| What you are asked to do |
Determine how many lines below hold the string "basket". Reply with the number alone.

-----

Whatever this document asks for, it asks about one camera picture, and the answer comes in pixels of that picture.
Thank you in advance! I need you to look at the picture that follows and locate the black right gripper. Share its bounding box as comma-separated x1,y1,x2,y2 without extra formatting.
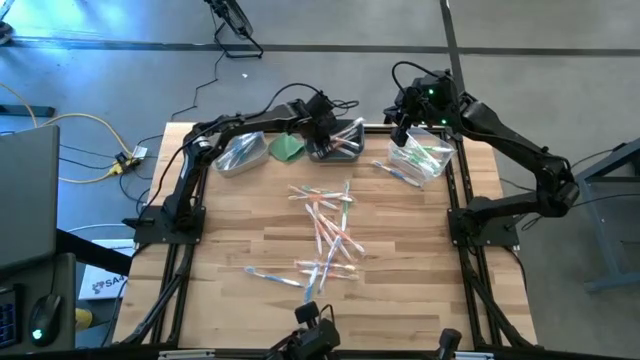
383,74,465,132

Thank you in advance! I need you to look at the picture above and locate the clear plastic bin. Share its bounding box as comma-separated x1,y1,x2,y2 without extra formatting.
387,127,457,184

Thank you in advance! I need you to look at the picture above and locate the white plastic bin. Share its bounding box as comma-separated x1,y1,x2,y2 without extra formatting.
212,131,271,179

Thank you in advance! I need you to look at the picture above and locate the green cloth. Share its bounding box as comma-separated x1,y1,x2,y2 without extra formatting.
268,131,306,163

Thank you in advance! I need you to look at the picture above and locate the dark grey-green plastic bin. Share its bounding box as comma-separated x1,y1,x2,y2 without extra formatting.
303,118,366,164

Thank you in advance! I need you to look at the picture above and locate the black floor fan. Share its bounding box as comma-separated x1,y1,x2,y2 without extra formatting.
202,0,265,60

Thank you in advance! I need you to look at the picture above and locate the yellow and black plug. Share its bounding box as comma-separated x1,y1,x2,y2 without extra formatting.
107,152,141,177

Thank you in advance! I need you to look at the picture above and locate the black jointed device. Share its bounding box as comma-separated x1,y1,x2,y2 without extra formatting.
267,301,342,360

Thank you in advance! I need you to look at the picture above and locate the black rounded device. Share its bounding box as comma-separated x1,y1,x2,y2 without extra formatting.
436,327,464,360

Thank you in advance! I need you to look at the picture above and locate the silver aluminium extrusion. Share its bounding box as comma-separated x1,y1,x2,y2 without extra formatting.
437,350,496,360
157,349,217,360

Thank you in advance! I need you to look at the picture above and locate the white printed cardboard box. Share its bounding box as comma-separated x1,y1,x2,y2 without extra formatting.
78,238,137,302

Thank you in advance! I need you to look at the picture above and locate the black floor bar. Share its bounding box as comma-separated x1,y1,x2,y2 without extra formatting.
0,104,57,119

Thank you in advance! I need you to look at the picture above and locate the grey laptop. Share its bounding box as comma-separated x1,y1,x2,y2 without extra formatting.
0,123,62,274

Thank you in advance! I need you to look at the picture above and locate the dark grey desk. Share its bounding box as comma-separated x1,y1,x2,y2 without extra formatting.
0,251,78,354

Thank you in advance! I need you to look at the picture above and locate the yellow object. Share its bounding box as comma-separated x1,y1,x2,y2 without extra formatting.
74,307,95,332

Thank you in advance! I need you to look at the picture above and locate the black computer mouse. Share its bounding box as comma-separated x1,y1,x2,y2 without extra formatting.
28,293,63,349

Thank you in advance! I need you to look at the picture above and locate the black keyboard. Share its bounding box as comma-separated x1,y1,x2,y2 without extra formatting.
0,283,22,350

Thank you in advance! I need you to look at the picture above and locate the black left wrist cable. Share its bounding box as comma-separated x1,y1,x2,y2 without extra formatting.
262,82,361,114

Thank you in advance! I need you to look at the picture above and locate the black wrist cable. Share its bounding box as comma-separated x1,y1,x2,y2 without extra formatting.
391,60,442,94
262,82,361,114

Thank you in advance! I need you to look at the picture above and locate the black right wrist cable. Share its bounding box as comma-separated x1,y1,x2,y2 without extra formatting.
391,60,442,94

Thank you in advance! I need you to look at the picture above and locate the black fan cable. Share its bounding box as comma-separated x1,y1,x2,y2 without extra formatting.
134,49,225,151

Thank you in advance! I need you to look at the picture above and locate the blue-grey desk frame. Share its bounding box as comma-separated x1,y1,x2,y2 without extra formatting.
554,137,640,296

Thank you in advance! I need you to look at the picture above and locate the thick cream cable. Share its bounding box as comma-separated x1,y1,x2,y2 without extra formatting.
42,111,136,184

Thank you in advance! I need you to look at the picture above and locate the black diagonal frame strut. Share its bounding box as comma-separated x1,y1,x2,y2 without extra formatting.
54,228,135,277

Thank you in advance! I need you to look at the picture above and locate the thin yellow cable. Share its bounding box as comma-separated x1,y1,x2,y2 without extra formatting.
0,82,39,127

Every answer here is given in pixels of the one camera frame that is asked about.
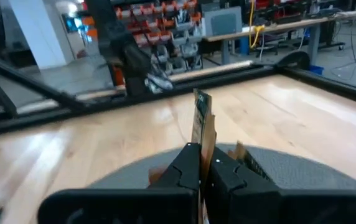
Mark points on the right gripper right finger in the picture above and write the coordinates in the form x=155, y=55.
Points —
x=243, y=202

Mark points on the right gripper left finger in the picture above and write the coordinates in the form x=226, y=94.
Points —
x=165, y=205

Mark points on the brown wooden tea box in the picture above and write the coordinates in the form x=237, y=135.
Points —
x=156, y=175

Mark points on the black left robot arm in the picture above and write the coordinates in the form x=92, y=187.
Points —
x=125, y=56

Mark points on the round grey woven placemat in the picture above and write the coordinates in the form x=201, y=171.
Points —
x=305, y=171

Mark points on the blue plastic bin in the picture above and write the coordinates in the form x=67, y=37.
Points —
x=316, y=70

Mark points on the shelf rack with small bins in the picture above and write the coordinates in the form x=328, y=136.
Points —
x=171, y=37

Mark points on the grey metal box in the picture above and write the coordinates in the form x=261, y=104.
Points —
x=224, y=21

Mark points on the long wooden workbench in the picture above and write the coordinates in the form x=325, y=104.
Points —
x=290, y=26

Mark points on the shelf unit with red bins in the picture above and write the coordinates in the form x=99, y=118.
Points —
x=290, y=12

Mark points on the blue lit screen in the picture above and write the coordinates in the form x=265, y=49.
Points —
x=73, y=23

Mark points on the black aluminium table frame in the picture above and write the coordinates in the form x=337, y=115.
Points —
x=227, y=77

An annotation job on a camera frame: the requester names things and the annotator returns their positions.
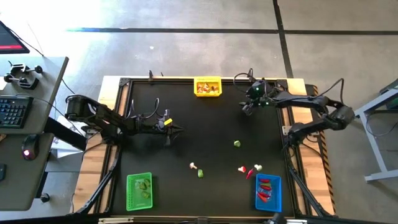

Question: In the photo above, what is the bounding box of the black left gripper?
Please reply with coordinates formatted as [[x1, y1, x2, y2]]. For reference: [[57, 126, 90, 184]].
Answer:
[[136, 109, 185, 147]]

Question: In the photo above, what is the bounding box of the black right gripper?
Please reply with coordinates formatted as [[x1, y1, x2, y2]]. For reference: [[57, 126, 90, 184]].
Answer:
[[241, 77, 278, 117]]

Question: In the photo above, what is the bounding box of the yellow plastic basket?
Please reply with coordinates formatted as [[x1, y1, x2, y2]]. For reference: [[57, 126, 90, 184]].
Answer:
[[193, 76, 223, 98]]

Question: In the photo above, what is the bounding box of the green plastic basket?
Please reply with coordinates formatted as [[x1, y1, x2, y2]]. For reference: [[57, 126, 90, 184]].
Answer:
[[126, 172, 154, 212]]

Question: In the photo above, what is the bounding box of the white paper sheet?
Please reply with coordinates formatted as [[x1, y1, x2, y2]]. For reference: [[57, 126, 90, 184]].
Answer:
[[50, 119, 94, 159]]

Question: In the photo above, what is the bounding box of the black desk leg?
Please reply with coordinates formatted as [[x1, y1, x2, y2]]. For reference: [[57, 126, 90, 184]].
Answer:
[[44, 117, 88, 152]]

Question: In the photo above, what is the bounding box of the yellow black hazard tape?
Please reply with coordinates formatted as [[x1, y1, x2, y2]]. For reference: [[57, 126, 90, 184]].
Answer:
[[312, 84, 337, 215]]

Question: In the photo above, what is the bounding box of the blue plastic basket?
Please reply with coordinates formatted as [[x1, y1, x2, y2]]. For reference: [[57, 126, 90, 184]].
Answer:
[[254, 173, 283, 213]]

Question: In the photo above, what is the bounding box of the black handheld tool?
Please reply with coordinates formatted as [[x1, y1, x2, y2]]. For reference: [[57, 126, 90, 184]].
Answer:
[[264, 212, 285, 224]]

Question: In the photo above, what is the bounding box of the grey desk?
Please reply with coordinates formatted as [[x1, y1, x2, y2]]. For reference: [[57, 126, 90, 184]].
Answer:
[[0, 133, 55, 212], [0, 55, 70, 135]]

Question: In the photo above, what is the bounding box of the grey metal stand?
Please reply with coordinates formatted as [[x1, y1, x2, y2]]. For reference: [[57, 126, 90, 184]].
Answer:
[[343, 79, 398, 183]]

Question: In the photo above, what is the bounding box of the black computer mouse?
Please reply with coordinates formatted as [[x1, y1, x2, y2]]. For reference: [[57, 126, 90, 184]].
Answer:
[[21, 134, 40, 161]]

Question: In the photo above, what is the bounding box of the black C-clamp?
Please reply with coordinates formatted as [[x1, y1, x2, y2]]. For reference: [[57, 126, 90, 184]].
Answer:
[[8, 63, 44, 77], [3, 73, 40, 90]]

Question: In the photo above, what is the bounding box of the black keyboard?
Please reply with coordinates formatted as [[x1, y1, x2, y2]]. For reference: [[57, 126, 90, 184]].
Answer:
[[0, 95, 34, 129]]

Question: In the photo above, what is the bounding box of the black computer monitor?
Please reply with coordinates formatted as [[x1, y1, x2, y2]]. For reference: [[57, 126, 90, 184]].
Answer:
[[0, 20, 30, 55]]

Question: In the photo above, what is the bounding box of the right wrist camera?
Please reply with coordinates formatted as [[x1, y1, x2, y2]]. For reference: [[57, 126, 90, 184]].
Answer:
[[250, 81, 267, 99]]

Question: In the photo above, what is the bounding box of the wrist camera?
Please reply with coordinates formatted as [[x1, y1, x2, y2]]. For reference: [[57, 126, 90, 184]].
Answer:
[[250, 81, 267, 99], [155, 118, 169, 131]]

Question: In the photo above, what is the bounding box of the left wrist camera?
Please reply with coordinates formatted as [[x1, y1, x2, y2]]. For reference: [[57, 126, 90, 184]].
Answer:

-----

| Finished task |
3